Stored dataset items
___
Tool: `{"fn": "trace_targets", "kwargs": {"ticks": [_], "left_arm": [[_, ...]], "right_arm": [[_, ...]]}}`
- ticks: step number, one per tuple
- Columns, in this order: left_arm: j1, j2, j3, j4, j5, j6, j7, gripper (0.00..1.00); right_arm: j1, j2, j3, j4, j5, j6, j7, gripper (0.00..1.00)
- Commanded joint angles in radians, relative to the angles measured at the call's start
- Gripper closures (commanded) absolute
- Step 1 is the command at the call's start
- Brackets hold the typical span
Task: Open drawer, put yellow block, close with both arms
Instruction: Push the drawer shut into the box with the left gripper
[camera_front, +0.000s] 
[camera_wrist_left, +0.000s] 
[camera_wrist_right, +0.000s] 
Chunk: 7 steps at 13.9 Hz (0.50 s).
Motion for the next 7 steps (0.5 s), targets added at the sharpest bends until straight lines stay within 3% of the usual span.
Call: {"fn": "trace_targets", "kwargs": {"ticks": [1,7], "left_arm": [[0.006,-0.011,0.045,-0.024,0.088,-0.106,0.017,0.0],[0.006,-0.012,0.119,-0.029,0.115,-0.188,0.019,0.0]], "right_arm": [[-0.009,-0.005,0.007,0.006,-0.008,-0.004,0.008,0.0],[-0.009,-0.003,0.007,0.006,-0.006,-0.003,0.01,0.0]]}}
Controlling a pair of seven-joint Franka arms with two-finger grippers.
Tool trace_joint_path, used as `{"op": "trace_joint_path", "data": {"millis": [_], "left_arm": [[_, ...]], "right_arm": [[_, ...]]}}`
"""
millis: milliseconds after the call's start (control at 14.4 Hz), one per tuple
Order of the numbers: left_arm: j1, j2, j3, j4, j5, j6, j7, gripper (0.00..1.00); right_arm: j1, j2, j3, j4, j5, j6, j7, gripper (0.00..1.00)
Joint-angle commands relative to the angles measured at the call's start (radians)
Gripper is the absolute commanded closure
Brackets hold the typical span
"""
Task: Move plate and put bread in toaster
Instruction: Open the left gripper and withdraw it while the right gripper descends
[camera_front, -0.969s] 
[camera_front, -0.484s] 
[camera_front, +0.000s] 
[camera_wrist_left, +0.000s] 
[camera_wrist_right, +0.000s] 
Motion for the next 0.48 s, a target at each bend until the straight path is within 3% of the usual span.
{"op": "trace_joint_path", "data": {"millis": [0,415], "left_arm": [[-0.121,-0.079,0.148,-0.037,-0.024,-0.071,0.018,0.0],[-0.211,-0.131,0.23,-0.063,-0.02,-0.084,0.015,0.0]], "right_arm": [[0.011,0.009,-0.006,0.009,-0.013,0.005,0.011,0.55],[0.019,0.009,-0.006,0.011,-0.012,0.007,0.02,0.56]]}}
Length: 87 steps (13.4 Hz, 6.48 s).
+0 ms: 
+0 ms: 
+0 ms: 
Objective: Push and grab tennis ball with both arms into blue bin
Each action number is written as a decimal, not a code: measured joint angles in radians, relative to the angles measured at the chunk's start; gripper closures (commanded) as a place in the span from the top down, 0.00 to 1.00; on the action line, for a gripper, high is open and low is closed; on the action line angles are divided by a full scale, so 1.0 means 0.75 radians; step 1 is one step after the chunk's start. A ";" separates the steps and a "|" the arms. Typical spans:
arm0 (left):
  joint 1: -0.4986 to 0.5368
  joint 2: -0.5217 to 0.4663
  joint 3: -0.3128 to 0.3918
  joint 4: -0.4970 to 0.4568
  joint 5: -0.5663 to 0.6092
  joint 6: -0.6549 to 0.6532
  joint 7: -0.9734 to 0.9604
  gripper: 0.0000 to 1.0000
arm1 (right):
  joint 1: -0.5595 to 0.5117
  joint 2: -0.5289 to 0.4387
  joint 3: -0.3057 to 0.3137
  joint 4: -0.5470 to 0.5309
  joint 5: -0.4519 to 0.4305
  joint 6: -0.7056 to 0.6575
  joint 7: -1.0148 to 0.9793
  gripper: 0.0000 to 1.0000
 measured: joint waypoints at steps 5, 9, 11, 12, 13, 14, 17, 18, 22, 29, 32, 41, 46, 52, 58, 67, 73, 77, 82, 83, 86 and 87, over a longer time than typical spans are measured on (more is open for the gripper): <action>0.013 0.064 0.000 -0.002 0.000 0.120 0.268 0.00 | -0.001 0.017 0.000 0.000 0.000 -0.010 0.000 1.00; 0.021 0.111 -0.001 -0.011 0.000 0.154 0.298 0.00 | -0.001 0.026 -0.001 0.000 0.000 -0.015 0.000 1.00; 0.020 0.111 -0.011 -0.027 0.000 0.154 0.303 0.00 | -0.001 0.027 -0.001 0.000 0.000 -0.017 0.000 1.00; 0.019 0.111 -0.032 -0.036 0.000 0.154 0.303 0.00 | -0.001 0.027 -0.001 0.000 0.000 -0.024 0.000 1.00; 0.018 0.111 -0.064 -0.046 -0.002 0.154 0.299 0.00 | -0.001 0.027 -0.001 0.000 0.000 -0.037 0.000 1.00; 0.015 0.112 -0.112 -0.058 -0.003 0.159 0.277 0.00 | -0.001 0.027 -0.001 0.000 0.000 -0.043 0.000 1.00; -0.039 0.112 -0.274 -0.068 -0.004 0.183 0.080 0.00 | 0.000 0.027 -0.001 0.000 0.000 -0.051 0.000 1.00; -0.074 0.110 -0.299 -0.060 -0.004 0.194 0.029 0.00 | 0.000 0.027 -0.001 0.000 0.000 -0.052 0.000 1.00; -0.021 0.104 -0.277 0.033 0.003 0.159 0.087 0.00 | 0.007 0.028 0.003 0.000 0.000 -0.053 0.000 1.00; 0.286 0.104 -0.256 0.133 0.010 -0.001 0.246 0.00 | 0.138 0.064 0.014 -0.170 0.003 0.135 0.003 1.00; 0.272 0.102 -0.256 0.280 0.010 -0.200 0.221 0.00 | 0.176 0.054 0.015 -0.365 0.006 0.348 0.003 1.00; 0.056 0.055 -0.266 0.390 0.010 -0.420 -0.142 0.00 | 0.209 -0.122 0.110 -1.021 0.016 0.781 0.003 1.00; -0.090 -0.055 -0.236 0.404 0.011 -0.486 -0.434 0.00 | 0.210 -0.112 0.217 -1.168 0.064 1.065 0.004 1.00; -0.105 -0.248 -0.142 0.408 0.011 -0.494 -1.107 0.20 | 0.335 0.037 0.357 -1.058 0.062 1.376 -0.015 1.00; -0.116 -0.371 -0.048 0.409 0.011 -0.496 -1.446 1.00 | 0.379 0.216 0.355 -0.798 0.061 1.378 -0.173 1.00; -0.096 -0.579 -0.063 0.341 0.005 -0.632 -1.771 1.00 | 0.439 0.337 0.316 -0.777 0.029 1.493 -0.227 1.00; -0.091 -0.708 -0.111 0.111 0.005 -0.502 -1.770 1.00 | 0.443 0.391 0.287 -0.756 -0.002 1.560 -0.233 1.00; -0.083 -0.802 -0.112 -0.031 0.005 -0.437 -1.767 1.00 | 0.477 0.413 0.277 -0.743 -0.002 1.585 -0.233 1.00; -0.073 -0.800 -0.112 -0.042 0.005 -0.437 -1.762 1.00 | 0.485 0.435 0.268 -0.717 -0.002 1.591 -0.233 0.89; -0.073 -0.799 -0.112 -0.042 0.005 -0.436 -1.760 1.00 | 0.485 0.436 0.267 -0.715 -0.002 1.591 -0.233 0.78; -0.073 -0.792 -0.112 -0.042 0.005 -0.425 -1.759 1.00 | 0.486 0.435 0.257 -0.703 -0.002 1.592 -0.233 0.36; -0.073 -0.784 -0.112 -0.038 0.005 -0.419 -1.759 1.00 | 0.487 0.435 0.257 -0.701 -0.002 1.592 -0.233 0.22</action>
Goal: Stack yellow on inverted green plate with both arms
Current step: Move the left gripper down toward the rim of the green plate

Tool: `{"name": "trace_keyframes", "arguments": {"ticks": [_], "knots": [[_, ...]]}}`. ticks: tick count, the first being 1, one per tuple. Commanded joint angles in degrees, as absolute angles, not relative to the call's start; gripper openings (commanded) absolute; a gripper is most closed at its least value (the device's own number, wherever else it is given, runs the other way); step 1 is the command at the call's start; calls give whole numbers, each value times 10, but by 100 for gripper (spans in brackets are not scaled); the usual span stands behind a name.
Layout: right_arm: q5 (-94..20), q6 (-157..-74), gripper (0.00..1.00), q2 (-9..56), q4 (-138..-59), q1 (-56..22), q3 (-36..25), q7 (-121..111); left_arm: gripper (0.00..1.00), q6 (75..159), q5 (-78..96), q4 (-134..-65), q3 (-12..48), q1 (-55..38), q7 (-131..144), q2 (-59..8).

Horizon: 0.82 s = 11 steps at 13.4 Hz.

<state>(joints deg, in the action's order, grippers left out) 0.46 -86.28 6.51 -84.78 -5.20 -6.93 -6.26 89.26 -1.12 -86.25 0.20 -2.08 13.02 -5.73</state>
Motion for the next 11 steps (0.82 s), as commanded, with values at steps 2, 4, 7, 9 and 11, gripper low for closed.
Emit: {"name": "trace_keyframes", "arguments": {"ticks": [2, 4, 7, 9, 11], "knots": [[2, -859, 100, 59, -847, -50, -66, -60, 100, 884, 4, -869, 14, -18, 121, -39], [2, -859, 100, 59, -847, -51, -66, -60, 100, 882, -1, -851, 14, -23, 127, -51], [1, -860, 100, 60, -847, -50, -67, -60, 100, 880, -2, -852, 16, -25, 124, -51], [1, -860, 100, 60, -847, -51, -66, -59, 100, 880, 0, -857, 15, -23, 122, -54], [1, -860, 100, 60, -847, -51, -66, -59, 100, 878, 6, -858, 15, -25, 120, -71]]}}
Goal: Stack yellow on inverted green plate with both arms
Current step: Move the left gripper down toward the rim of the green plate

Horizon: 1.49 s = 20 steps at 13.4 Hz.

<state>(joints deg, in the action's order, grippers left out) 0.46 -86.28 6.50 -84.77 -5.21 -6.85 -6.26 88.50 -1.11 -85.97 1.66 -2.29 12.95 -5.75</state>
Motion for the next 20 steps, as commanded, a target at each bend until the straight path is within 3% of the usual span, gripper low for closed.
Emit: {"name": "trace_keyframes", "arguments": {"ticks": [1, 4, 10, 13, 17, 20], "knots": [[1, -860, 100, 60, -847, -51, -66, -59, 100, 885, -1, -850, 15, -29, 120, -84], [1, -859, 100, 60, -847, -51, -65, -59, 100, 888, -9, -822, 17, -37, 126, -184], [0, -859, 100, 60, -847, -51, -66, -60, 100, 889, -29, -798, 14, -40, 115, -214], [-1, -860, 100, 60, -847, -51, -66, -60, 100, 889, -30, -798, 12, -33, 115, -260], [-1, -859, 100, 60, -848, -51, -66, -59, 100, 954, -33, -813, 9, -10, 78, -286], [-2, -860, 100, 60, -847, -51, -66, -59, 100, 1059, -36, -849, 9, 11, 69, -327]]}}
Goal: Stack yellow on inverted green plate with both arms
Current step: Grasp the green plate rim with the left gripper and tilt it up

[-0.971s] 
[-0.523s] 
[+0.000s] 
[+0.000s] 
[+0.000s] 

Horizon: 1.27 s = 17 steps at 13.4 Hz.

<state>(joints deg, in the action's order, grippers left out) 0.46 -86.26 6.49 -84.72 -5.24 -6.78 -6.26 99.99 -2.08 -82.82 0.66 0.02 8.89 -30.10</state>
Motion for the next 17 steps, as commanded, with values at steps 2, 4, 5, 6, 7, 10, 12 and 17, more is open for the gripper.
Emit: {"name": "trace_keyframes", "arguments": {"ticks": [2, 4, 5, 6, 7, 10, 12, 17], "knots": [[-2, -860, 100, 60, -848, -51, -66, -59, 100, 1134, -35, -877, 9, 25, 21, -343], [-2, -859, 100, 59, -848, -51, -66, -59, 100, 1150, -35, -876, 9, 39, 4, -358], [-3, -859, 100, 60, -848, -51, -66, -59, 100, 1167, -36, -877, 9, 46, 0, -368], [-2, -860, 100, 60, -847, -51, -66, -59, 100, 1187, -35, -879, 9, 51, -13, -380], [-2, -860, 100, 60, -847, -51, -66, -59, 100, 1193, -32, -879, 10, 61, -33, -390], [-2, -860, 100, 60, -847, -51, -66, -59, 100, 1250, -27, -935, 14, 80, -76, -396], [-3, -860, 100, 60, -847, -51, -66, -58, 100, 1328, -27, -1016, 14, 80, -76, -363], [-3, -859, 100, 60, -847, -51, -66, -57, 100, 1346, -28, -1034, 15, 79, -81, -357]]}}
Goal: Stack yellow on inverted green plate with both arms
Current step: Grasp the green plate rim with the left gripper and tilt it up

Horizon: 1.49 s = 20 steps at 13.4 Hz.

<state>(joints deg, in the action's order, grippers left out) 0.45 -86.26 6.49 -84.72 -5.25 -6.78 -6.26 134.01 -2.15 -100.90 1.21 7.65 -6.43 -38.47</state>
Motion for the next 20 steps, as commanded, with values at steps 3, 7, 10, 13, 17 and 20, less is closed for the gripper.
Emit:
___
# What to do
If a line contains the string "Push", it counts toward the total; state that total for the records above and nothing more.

# Response to this exercise
2